Память, еще подумал он, странная это штука на поверку, память… Питаясь неведомо чем, она прямо-таки на глазах обрастет новыми, вполне достоверными подробностями, как молодыми листьями и побегами дерево по весне, забытыми или и вовсе никогда не существовавшими лицами, светом и запахами далекого и, казалось бы, давно отвергнутого прошлого или какого-то неведомого будущего, на которое к тому же у тебя нет никакого права… И тут уж, подумал он, совершенно не имеет значения, было ли это все с тобою на самом деле или же ты это сам напридумал, наплел себе на досуге… Собственно говоря, прошлое состоит отнюдь не из одних непреложных фактов, не из одного того, что было на самом деле, — иначе мы не стали бы до конца своих дней денно и нощно достраивать, перекраивать, досочинять это наше собственное прошлое, чтобы в конце концов прийти к убеждению, что то, чего у нас не было, чем обошла нас жизнь — такое же неотъемлемое наше достояние и так же честно и по заслугам нам доставшееся, как и то, что и взаправду выпало нам на долю. И ни то, ни другое нам незачем от себя утаивать или вычеркивать из памяти, иначе получится что-то вроде уличной моментальной фотографии, на которой запечатлено наше лицо, но нет нас самих.

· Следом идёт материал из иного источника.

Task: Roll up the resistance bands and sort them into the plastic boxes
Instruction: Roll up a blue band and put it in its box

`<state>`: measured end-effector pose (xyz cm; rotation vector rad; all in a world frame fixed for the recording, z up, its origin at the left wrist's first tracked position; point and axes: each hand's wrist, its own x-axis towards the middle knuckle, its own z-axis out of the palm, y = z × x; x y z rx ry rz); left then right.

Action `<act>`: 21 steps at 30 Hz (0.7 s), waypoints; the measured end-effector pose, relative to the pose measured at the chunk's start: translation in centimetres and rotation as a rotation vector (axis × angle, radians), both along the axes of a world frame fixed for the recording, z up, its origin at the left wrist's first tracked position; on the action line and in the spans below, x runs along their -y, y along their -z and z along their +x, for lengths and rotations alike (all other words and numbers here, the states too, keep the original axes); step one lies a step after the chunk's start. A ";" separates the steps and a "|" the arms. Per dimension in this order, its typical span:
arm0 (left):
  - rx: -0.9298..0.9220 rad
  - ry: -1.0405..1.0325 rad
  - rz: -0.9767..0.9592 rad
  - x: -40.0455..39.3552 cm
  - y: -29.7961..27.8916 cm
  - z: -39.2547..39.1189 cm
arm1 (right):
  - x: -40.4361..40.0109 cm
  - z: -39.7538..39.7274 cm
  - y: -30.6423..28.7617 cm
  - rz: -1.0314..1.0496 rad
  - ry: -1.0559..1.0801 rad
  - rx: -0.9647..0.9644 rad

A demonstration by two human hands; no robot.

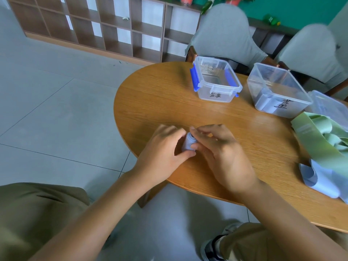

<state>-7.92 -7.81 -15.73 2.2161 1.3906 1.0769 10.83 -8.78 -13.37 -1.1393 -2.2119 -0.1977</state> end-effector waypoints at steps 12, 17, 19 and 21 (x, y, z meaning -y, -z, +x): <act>-0.018 0.011 0.017 -0.1 0.1 -0.1 | 0.5 -0.6 0.6 0.038 -0.029 -0.008; -0.013 0.009 -0.004 0.0 0.0 -0.1 | 0.3 -0.5 0.2 0.059 -0.025 -0.005; -0.022 0.012 0.002 0.1 -0.1 0.0 | 0.6 -0.5 0.1 0.040 -0.020 -0.014; -0.037 0.017 0.013 0.3 -0.1 0.2 | 0.9 -0.6 -0.4 -0.004 -0.010 -0.036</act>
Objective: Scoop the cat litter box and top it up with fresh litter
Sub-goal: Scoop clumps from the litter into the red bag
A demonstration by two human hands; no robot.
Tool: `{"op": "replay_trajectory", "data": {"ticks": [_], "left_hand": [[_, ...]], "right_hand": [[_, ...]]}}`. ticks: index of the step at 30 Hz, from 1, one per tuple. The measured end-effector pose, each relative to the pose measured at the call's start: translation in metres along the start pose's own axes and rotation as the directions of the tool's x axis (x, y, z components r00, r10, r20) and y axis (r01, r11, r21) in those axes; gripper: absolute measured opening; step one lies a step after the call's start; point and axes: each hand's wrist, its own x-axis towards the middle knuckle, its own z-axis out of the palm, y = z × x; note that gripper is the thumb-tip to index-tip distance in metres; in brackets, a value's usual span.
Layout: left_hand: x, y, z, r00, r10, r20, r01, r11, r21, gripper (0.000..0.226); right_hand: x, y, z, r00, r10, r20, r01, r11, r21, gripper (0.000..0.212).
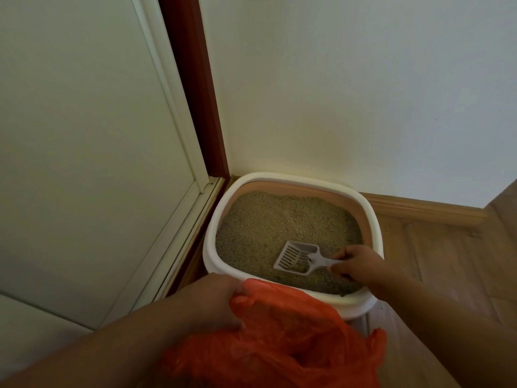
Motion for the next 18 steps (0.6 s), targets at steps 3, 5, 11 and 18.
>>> {"op": "replay_trajectory", "data": {"ticks": [3, 5, 11, 18], "left_hand": [[0.000, -0.001, 0.001, 1.000, -0.004, -0.003, 0.004, 1.000, 0.004, 0.063], [0.001, -0.002, 0.002, 1.000, -0.002, -0.006, 0.002, 1.000, 0.016, 0.064], [0.006, -0.004, 0.002, 1.000, -0.013, 0.006, 0.013, 1.000, -0.018, 0.065], [0.008, -0.009, 0.001, 1.000, -0.003, 0.028, 0.004, 0.999, -0.039, 0.062]], "right_hand": [[-0.002, -0.001, -0.005, 1.000, 0.023, 0.000, -0.023, 0.995, -0.102, 0.018], [-0.002, -0.001, -0.008, 1.000, 0.027, -0.009, -0.028, 0.985, -0.167, 0.015], [0.002, -0.004, 0.000, 0.998, 0.066, -0.017, -0.068, 0.942, -0.330, 0.013], [0.015, -0.005, 0.028, 0.994, 0.109, -0.026, -0.112, 0.954, -0.278, 0.010]]}}
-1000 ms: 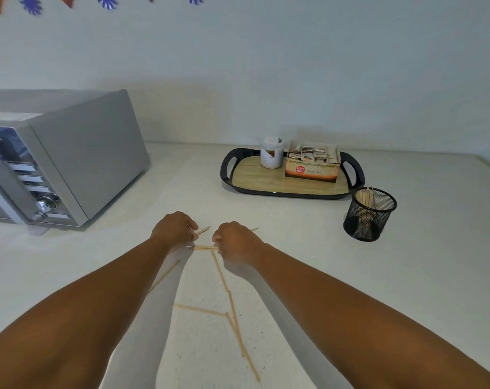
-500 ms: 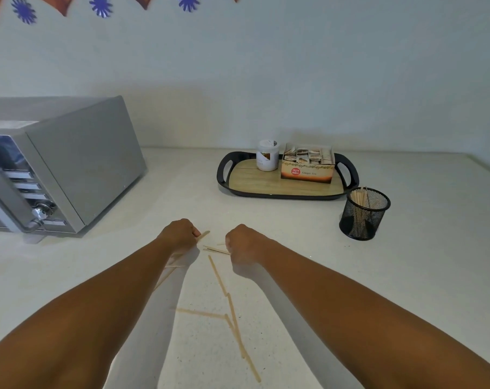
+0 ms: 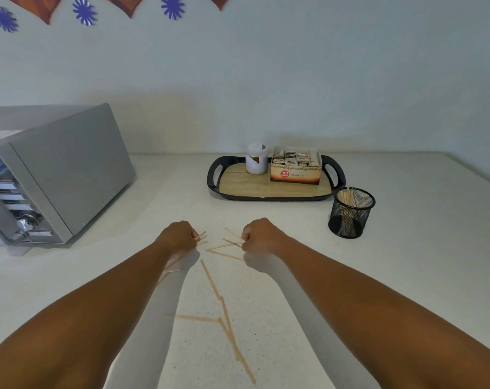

Память об одних несомненных фактах не в состоянии поспеть за нашей неутолимой жаждой созидать самих себя, даже если это созидание обращено вспять, в прошлое. И тут уж в дело идет все без разбора, и то, что было, и то, чего не было, и важное, первостепенное, и всякая всячина, пусть и самая малая мелочь, одним словом — все, что под руку попадется…
Они сразу же, как попали сюда в сорок первом в эвакуацию, поселились в этом дворе. Сперва, правда, они жили некоторое время у тети Мани Поповой, тут же, во дворе, в ее крошечной двухкомнатной — если можно было назвать комнатами две каморки с подслеповатыми окошками, выходящими на Поточную улицу, — квартире, и лишь сколько-то спустя сняли у дворника-курда перегороженный пополам тонкой фанерной стенкой полуподвальный коридор бывшей — до революции, разумеется, — женской гимназии, безо всяких удобств: один кран и один толчок на весь густо и тесно заселенный двор. В образовавшихся таким образом вытянутых кишкою клетушках-пеналах, где едва помещались вдоль продольной стены две железные, без матрацев, койки и, чтобы обойти их, приходилось передвигаться боком, они и прожили всей семьей до конца войны.
Но прежде этого с ними были еще дед и бабушка…
И тут он вспомнил, с чего, собственно, началась их новая жизнь в этом городе и в этом дворе: дедушкино пальто.
А, значит, памяти не миновать и Сабуртало, барахолки.
Смысл слов и понятий, подумал он, меняется быстрее, чем старимся мы сами. В ту пору слово «барахолка» означало совсем другое, чем сейчас, нечто гораздо более важное, без чего была бы просто невозможна их тогдашняя беженская жизнь.